◆ PROBLEM DESCRIPTION ◆
All lines holding the string "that" should be copied from the data below.
[Opening RECORDED DATA section]
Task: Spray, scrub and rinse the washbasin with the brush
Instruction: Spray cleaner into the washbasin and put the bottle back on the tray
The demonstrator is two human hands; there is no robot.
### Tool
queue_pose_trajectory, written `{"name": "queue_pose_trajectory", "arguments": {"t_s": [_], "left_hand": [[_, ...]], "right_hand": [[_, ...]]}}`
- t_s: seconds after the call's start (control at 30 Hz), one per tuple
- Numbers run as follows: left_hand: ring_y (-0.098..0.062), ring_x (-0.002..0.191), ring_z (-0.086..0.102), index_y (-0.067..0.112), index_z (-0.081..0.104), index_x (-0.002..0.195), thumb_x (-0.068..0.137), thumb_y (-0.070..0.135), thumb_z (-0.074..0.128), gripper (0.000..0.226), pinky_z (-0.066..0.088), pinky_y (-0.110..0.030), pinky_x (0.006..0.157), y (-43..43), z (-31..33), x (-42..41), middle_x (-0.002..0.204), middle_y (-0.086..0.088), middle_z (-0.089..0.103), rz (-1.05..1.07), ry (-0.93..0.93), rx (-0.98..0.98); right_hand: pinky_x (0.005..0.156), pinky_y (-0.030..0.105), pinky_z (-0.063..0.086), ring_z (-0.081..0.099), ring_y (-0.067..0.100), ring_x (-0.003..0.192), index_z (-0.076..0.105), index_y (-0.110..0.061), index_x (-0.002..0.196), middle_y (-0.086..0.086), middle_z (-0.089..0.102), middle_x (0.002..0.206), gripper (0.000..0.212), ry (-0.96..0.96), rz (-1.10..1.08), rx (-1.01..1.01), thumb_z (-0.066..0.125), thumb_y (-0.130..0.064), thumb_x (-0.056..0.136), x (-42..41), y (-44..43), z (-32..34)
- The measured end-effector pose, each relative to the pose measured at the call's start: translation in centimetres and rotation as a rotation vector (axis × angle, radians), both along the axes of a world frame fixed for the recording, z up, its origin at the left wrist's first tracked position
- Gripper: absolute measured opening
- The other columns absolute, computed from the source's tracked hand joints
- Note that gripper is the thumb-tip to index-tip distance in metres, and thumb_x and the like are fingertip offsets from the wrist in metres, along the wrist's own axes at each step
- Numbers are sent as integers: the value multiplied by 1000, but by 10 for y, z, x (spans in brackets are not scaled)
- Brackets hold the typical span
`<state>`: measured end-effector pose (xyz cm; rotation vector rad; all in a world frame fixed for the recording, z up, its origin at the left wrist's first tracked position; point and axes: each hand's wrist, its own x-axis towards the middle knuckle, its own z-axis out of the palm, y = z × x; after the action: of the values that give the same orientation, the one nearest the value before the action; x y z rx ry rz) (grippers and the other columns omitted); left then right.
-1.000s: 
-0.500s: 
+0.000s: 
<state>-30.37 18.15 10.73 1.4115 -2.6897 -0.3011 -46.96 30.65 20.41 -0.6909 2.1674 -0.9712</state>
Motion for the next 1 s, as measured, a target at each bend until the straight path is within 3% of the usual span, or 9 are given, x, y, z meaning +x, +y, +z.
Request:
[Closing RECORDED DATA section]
◆ FINISHED EXERCISE ◆
- Note that gripper is the thumb-tip to index-tip distance in metres, and thumb_x and the like are fingertip offsets from the wrist in metres, along the wrist's own axes at each step
`<state>`: measured end-effector pose (xyz cm; rotation vector rad; all in a world frame fixed for the recording, z up, its origin at the left wrist's first tracked position; point and axes: each hand's wrist, its own x-axis towards the middle knuckle, its own z-axis out of the palm, y = z × x; after the action: of the values that give the same orientation, the one nearest the value before the action; x y z rx ry rz) (grippers and the other columns omitted); left then right.

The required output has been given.